Глава 4. Кант и Ёжик
Кодекс Хранителей, пункт 9.
– Думай. Думай. Думай-думай-думай! – Ёжик хлопнул себя по лбу.
Он уже минут 5 ходил взад-вперёд.
Кант же спокойно сидел на скамье, словно отдыхая.
– Ты то что сидишь? – уже в который раз обратился к нему Ёжик. – А? Наставник! У твоего ученика сперли Тоум-Ра! О чём это говорит?
Вместо ответа Кант коснулся пальцем совы на груди и сделал странный жест – словно дважды щёлкнул пальцами, одновременно почесав птице клюв.
Глаза совы опять загорелись глубоким, синим светом.
– Ты знаешь, как работает Тоум-Ра? – спросил он Ёжика.
Так уже сто раз было. Там, где нужно было что-то делать – Кант вставал и начинал рассуждать, рассказывать, объяснять. Как бы Ёжику, но больше самому себе.
Правда, после этого всё частенько разрешалось. На удивление быстро и изящно.
Ёжик уже знал, что делать в такие моменты – ничего. Слушать наставника, впитывать информацию и дать всему идти своим чередом.
Только сейчас это было сложнее, чем раньше.

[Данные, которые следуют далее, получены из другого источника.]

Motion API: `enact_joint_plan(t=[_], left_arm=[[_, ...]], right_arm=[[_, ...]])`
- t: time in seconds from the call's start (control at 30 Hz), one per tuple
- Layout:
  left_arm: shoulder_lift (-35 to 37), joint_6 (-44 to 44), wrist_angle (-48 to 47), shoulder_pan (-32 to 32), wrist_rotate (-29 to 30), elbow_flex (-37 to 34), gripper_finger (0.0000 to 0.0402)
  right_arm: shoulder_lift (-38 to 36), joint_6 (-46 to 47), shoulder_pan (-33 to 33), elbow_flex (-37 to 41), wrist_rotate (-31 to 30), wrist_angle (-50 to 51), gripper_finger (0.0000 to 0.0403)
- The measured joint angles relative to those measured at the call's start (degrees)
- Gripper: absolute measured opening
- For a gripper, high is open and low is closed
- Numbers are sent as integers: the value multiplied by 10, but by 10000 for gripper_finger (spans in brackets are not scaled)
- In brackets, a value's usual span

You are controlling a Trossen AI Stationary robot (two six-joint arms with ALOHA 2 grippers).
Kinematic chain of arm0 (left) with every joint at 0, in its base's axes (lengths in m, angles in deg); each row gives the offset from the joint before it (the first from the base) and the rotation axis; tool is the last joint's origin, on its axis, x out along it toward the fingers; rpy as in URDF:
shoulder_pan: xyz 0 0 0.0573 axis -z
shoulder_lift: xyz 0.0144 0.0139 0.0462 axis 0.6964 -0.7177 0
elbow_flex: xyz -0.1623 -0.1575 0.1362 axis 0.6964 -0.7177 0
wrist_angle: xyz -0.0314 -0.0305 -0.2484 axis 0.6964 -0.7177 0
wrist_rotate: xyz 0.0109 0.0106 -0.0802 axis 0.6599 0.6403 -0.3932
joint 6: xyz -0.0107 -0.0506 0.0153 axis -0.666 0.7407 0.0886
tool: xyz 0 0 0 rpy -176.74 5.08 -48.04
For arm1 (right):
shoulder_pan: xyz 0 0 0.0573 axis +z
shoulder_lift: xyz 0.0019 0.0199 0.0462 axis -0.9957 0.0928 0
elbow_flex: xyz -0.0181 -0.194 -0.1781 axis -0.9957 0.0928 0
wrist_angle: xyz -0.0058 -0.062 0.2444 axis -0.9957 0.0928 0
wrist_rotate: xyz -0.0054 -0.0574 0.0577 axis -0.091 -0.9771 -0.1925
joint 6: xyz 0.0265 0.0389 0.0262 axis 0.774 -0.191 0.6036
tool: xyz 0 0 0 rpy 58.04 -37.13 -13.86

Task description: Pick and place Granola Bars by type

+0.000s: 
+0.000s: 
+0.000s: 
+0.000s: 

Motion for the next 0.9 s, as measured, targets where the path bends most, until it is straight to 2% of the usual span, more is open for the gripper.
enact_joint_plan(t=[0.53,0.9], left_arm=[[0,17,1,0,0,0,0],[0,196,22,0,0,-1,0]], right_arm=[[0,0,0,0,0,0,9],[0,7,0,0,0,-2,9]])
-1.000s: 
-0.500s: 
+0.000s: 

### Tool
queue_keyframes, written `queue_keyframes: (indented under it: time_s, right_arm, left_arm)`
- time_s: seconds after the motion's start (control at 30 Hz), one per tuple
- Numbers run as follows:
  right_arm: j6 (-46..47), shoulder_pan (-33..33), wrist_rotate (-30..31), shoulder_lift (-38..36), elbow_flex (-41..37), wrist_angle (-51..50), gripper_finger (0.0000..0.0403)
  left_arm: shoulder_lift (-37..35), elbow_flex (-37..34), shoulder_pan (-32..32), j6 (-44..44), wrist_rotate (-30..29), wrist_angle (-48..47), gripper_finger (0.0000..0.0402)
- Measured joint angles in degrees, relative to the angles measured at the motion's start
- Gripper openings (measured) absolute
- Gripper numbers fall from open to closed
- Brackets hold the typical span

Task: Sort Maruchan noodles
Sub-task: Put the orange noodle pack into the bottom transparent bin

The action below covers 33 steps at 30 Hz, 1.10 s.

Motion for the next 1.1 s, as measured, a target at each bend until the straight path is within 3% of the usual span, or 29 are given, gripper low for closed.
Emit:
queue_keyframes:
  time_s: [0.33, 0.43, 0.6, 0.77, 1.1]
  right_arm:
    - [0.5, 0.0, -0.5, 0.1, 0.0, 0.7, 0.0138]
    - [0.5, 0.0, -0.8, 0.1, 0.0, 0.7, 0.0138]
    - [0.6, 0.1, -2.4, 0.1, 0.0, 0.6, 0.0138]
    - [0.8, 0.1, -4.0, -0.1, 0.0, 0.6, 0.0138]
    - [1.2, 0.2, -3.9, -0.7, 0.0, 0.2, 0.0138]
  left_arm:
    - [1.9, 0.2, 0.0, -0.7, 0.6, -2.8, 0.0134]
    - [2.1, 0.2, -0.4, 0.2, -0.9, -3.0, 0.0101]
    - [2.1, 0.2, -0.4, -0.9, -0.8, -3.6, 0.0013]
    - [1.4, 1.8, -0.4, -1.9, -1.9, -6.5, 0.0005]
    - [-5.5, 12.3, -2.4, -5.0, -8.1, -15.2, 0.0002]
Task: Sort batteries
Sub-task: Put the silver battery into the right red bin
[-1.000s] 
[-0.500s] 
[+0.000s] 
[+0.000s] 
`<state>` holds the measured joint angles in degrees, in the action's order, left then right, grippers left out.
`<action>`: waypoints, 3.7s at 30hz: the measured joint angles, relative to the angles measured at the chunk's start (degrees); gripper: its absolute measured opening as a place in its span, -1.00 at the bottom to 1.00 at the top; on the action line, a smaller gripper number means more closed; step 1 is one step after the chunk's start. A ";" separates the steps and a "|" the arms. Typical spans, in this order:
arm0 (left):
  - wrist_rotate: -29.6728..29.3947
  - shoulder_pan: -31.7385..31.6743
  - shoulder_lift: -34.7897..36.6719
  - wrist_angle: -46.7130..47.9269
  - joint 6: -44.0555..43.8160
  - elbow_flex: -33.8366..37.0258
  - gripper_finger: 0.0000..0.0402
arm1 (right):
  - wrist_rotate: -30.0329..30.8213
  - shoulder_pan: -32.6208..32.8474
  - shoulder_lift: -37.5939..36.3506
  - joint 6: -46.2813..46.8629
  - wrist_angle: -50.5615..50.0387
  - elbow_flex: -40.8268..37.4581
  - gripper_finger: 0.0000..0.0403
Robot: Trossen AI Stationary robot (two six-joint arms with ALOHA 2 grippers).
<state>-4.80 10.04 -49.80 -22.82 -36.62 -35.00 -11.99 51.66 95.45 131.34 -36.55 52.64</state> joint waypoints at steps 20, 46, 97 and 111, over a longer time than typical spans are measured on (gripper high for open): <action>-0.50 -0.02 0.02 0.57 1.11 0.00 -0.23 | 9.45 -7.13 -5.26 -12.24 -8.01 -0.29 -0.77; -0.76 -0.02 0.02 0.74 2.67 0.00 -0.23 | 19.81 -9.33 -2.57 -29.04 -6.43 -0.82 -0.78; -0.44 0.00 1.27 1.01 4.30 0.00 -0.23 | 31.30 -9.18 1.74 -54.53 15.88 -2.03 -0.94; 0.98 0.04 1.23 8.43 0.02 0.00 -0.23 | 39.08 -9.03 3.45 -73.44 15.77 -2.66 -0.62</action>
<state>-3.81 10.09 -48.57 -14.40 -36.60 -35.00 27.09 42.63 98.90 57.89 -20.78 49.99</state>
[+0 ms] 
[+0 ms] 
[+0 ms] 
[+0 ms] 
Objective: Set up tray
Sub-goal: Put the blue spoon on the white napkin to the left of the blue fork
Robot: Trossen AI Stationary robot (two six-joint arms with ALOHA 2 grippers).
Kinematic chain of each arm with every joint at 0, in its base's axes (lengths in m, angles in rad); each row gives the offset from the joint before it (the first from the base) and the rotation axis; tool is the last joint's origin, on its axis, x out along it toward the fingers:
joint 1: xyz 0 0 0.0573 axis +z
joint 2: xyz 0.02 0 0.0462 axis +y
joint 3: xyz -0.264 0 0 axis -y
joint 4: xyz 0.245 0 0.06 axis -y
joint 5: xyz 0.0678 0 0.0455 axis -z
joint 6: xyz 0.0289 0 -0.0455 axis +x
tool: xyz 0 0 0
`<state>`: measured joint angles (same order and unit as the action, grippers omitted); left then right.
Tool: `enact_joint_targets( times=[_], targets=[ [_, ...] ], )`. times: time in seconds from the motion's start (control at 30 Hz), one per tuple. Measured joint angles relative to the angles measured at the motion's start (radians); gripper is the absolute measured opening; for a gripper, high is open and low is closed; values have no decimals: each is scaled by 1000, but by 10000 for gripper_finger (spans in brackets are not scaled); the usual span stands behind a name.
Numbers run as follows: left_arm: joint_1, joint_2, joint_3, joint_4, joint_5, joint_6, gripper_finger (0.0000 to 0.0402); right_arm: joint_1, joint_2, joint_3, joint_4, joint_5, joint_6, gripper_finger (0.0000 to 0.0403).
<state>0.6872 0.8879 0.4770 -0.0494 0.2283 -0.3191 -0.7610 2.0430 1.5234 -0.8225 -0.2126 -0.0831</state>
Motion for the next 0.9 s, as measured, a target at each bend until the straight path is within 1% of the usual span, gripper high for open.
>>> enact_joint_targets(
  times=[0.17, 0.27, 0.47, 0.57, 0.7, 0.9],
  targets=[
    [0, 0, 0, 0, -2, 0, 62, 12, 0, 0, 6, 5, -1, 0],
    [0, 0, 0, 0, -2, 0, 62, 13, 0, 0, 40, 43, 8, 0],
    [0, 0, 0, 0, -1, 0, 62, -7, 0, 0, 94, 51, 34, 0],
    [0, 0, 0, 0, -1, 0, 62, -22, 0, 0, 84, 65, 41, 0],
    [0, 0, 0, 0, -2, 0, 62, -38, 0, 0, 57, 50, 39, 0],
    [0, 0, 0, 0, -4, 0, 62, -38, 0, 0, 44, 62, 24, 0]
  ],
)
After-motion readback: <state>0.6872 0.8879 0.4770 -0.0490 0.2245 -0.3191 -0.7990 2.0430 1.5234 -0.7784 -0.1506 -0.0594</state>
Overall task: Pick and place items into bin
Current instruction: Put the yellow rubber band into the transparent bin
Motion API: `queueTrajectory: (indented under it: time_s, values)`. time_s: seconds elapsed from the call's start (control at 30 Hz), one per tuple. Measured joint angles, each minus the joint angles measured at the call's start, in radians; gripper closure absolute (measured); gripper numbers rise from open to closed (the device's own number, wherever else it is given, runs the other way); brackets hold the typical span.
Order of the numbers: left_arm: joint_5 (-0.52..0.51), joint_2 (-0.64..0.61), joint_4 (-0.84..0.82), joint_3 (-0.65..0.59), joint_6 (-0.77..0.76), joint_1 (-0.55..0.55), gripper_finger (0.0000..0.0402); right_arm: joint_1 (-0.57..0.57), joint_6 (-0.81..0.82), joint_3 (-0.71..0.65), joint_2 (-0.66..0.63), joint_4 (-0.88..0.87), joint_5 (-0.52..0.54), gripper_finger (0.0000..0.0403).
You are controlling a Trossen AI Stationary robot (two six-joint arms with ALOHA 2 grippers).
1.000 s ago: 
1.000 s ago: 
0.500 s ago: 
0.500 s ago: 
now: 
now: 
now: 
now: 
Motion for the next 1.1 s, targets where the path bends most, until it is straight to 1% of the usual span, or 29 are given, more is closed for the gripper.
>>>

– Неисповедим Тоум-Ра. – повторил Кант прописную истину из Кодекса. – Наша работа – работа Хранителей – полностью основана на их энергии. При этом все исследования прямо гласят: никакой энергией Тоум-Ра не обладает. Но известны случаи, когда Хранители совершали при их помощи удивительные подвиги.
– Например? – услышав монотонный бубнеж наставника, Ёжик смог успокоиться, сесть на скамейку и с удобством раскинуть руки на спинку.
Кант же, напротив, теперь стоял и ходил взад-вперёд, словно читая лекцию аудитории.
– Совсем недавно один Хранитель смог расколоть надвое планету – после того, как на него открыла охоту целая цивилизация. Примерно век назад один Хранитель сумел заново зажечь звезду, которая уже совсем почти погасла. Кстати, он это сделал ради любимой – во время инспекции планеты на орбите той звезды, он встретил женщину, которую полюбил.
– А Вердикт? – недоверчиво спросил Ёжик. – Он же не смог взять её с собой, а та женщина так и так бы погибла со своей планетой.
– Вердикт оказался положительным, планете дали жить.
Кант вдруг замер. Ёжик навострил уши.
Даже деревья в парке словно замерли, не решаясь шевельнуть ни одним листком. Солнце – и то закатилось в облако, приглушив жару и свет.
И только глаза совы на шее Канта всё так же светились глубоким приятным синим.